> _TASK BRIEF_: The job is to find each line in the entries holding the string "MultiPolygon" and copy that line.

> _EXERCISE INPUT_:

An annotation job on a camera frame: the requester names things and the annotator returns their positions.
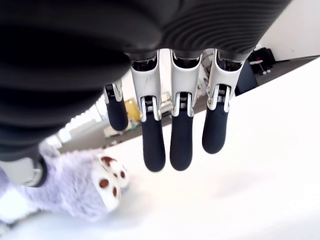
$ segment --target paw pad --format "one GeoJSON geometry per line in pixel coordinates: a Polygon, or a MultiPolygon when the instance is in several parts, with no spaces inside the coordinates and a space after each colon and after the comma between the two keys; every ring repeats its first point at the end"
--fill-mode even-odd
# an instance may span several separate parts
{"type": "Polygon", "coordinates": [[[107,179],[102,179],[99,183],[100,188],[104,189],[106,187],[108,187],[109,185],[109,181],[107,179]]]}

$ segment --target stuffed animal paw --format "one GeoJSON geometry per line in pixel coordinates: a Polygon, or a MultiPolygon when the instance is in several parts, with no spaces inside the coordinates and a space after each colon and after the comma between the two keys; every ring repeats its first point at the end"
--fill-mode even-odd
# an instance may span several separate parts
{"type": "Polygon", "coordinates": [[[47,179],[38,188],[8,181],[0,169],[0,227],[36,211],[68,214],[89,221],[104,219],[120,204],[129,185],[129,174],[105,150],[74,151],[59,155],[50,148],[41,149],[47,179]]]}

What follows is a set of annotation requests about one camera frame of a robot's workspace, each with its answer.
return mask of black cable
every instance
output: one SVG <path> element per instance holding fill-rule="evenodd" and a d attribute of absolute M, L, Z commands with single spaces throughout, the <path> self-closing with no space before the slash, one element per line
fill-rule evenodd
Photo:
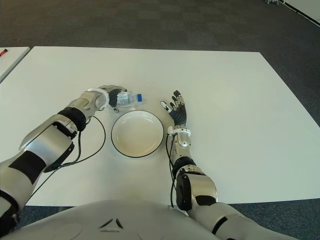
<path fill-rule="evenodd" d="M 176 180 L 176 176 L 173 175 L 172 173 L 172 169 L 171 169 L 171 166 L 172 168 L 174 167 L 173 166 L 173 163 L 171 161 L 171 153 L 172 153 L 172 148 L 173 148 L 173 145 L 174 145 L 174 141 L 175 141 L 175 137 L 176 135 L 173 135 L 173 138 L 172 138 L 172 142 L 171 142 L 171 147 L 170 147 L 170 153 L 168 151 L 168 136 L 166 137 L 166 143 L 165 143 L 165 146 L 166 146 L 166 153 L 168 155 L 168 158 L 169 158 L 169 169 L 170 169 L 170 174 L 171 174 L 171 179 L 172 179 L 172 185 L 171 185 L 171 190 L 170 190 L 170 203 L 171 203 L 171 207 L 174 208 L 174 203 L 173 203 L 173 191 L 174 189 L 176 189 L 176 186 L 175 186 L 175 180 Z"/>
<path fill-rule="evenodd" d="M 78 156 L 77 156 L 77 158 L 76 158 L 74 161 L 72 161 L 72 162 L 66 162 L 65 164 L 60 165 L 56 170 L 54 170 L 54 171 L 43 181 L 43 183 L 41 183 L 41 185 L 32 193 L 32 195 L 29 197 L 28 201 L 33 197 L 33 195 L 35 195 L 35 193 L 45 184 L 46 181 L 48 181 L 48 179 L 49 179 L 56 171 L 58 171 L 59 169 L 62 169 L 62 168 L 64 168 L 64 167 L 68 167 L 68 166 L 71 166 L 71 165 L 74 165 L 74 164 L 78 164 L 78 163 L 80 163 L 80 162 L 82 162 L 82 161 L 84 161 L 84 160 L 87 160 L 87 159 L 91 158 L 92 156 L 96 155 L 96 154 L 103 148 L 103 146 L 105 145 L 105 142 L 106 142 L 106 138 L 107 138 L 106 129 L 105 129 L 104 125 L 102 124 L 102 122 L 101 122 L 96 116 L 93 116 L 93 118 L 97 119 L 97 121 L 101 124 L 101 126 L 102 126 L 102 128 L 103 128 L 104 139 L 103 139 L 103 143 L 102 143 L 101 147 L 100 147 L 95 153 L 93 153 L 93 154 L 91 154 L 90 156 L 88 156 L 88 157 L 86 157 L 86 158 L 78 161 L 79 158 L 80 158 L 80 155 L 81 155 L 81 131 L 80 131 L 80 132 L 79 132 L 79 135 L 78 135 L 78 150 L 79 150 L 79 151 L 78 151 Z"/>
<path fill-rule="evenodd" d="M 80 161 L 75 162 L 74 164 L 81 163 L 81 162 L 83 162 L 84 160 L 87 160 L 87 159 L 93 157 L 94 155 L 96 155 L 96 154 L 104 147 L 104 145 L 105 145 L 105 143 L 106 143 L 107 134 L 106 134 L 106 129 L 105 129 L 104 125 L 102 124 L 102 122 L 101 122 L 97 117 L 93 116 L 93 118 L 95 118 L 95 119 L 100 123 L 100 125 L 101 125 L 101 127 L 102 127 L 102 129 L 103 129 L 103 134 L 104 134 L 103 143 L 102 143 L 101 147 L 100 147 L 95 153 L 91 154 L 90 156 L 88 156 L 88 157 L 86 157 L 86 158 L 84 158 L 84 159 L 82 159 L 82 160 L 80 160 Z"/>
<path fill-rule="evenodd" d="M 76 157 L 76 159 L 74 161 L 66 162 L 66 163 L 62 164 L 60 166 L 61 168 L 75 164 L 79 160 L 79 158 L 81 156 L 81 133 L 82 133 L 82 131 L 79 131 L 79 134 L 78 134 L 78 156 Z"/>
<path fill-rule="evenodd" d="M 41 185 L 31 194 L 31 196 L 29 197 L 28 201 L 36 194 L 36 192 L 38 192 L 38 190 L 43 186 L 43 184 L 46 183 L 46 181 L 48 181 L 48 179 L 56 172 L 60 169 L 61 167 L 59 166 L 56 170 L 54 170 L 44 181 L 43 183 L 41 183 Z"/>
<path fill-rule="evenodd" d="M 174 189 L 176 189 L 176 187 L 175 187 L 175 181 L 173 180 L 171 185 L 171 190 L 170 190 L 170 202 L 171 202 L 172 208 L 174 208 L 174 201 L 172 200 Z"/>

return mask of white bowl
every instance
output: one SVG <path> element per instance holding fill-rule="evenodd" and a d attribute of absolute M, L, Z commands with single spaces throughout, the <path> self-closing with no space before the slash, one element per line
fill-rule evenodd
<path fill-rule="evenodd" d="M 111 131 L 113 146 L 123 155 L 141 158 L 154 152 L 164 138 L 160 120 L 147 111 L 130 111 L 119 117 Z"/>

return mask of robot finger
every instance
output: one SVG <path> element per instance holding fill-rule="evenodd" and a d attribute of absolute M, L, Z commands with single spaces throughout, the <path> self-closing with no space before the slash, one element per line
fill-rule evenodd
<path fill-rule="evenodd" d="M 174 111 L 177 110 L 176 106 L 175 106 L 172 102 L 170 102 L 170 106 L 172 107 L 172 109 L 173 109 Z"/>
<path fill-rule="evenodd" d="M 168 113 L 172 112 L 172 108 L 165 101 L 161 101 L 160 104 Z"/>
<path fill-rule="evenodd" d="M 181 95 L 179 95 L 177 97 L 177 100 L 179 101 L 180 105 L 184 105 L 185 104 L 184 98 Z"/>
<path fill-rule="evenodd" d="M 179 107 L 179 101 L 176 99 L 176 97 L 172 96 L 172 100 L 174 101 L 175 106 Z"/>
<path fill-rule="evenodd" d="M 173 92 L 173 95 L 176 96 L 176 97 L 178 97 L 179 95 L 181 95 L 181 93 L 180 93 L 178 90 L 175 90 L 175 91 Z"/>

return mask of robotic hand
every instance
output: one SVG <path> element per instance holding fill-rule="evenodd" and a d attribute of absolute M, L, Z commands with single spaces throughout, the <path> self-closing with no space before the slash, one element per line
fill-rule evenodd
<path fill-rule="evenodd" d="M 258 225 L 228 204 L 218 202 L 215 183 L 193 161 L 190 155 L 191 131 L 186 128 L 185 102 L 177 90 L 170 106 L 161 101 L 169 113 L 174 128 L 168 128 L 172 136 L 169 160 L 176 179 L 176 204 L 187 214 L 221 240 L 294 240 Z"/>
<path fill-rule="evenodd" d="M 66 108 L 31 131 L 20 152 L 0 163 L 1 236 L 17 223 L 18 213 L 29 200 L 40 175 L 56 170 L 74 149 L 72 139 L 83 131 L 96 111 L 111 106 L 117 113 L 121 86 L 90 88 Z"/>

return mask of blue bottle cap
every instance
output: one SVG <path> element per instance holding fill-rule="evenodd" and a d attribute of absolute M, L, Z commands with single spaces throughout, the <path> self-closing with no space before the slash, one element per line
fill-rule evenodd
<path fill-rule="evenodd" d="M 142 94 L 139 93 L 136 95 L 137 99 L 138 99 L 138 103 L 142 102 Z"/>

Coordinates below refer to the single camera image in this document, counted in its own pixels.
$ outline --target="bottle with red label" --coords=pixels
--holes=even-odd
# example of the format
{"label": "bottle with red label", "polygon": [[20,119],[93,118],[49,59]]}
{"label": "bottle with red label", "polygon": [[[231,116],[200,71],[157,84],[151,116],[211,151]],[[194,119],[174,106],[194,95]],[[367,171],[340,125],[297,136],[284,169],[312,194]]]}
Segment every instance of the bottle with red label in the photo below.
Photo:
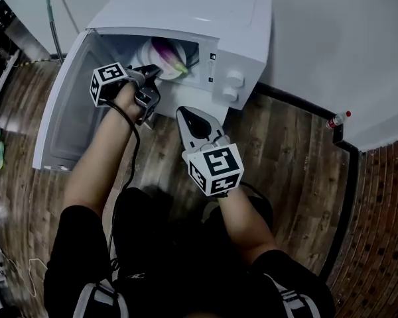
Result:
{"label": "bottle with red label", "polygon": [[328,129],[334,129],[335,127],[343,124],[348,117],[351,117],[351,112],[349,111],[346,111],[345,113],[338,113],[327,121],[326,127]]}

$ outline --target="person's right arm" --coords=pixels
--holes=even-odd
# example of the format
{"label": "person's right arm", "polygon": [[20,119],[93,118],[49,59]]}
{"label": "person's right arm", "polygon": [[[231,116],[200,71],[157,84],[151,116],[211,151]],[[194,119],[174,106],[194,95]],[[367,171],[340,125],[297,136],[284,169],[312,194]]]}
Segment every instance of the person's right arm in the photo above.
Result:
{"label": "person's right arm", "polygon": [[218,202],[228,235],[249,265],[264,252],[277,250],[270,228],[240,187]]}

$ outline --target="black baseboard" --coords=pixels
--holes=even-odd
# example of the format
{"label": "black baseboard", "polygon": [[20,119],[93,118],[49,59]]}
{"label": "black baseboard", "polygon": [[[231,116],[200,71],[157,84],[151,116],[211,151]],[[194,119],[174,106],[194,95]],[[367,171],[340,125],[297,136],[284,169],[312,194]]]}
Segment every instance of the black baseboard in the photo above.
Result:
{"label": "black baseboard", "polygon": [[[317,106],[307,100],[297,97],[296,95],[287,93],[275,87],[265,85],[264,83],[258,83],[253,91],[258,94],[263,94],[276,100],[283,101],[324,119],[331,119],[335,116],[335,113],[324,109],[323,107]],[[348,230],[348,223],[350,222],[357,188],[358,159],[360,157],[360,151],[354,145],[344,141],[343,125],[340,125],[333,130],[333,144],[350,153],[350,163],[348,165],[348,178],[346,180],[344,203],[342,205],[338,227],[336,228],[332,246],[330,247],[326,261],[318,275],[318,277],[325,282],[333,269],[334,263],[339,255],[340,247],[344,241],[346,231]]]}

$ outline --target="gray cable on wall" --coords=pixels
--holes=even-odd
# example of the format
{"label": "gray cable on wall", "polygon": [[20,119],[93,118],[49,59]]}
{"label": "gray cable on wall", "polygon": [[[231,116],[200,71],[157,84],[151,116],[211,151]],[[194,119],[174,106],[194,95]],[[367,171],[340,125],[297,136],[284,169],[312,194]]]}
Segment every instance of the gray cable on wall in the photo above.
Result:
{"label": "gray cable on wall", "polygon": [[54,45],[56,47],[56,52],[58,53],[60,63],[63,64],[64,59],[63,59],[62,51],[61,51],[60,45],[59,45],[58,34],[56,33],[56,25],[54,24],[52,4],[51,4],[50,0],[46,0],[46,5],[47,5],[48,22],[50,24],[50,30],[52,31],[52,36],[53,36]]}

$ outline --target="white microwave oven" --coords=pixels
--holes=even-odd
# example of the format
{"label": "white microwave oven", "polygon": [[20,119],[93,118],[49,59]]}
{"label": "white microwave oven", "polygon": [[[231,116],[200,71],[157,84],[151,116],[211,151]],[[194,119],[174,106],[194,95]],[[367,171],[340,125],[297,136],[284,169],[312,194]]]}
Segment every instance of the white microwave oven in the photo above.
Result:
{"label": "white microwave oven", "polygon": [[243,108],[267,64],[271,17],[271,0],[111,0],[78,35],[56,77],[33,167],[75,166],[107,111],[90,97],[93,70],[140,66],[139,48],[152,36],[177,41],[192,61],[188,75],[157,81],[156,112],[175,117],[179,106],[191,106],[222,124],[228,107]]}

> _EXPECTED ANSWER_:
$ segment --target paw pad --format "one GeoJSON geometry per line in pixel coordinates: a Polygon, or a MultiPolygon when the instance is in several parts, with no spaces inside the coordinates and a space after each colon and after the comma between the two keys; every ring repeats its first point at the end"
$ segment --target stuffed animal paw --format "one GeoJSON geometry per line in pixel coordinates: a Polygon, or a MultiPolygon when the instance is in several parts, with no spaces inside the coordinates and a space after each colon and after the comma between the two keys; every ring repeats its first point at the end"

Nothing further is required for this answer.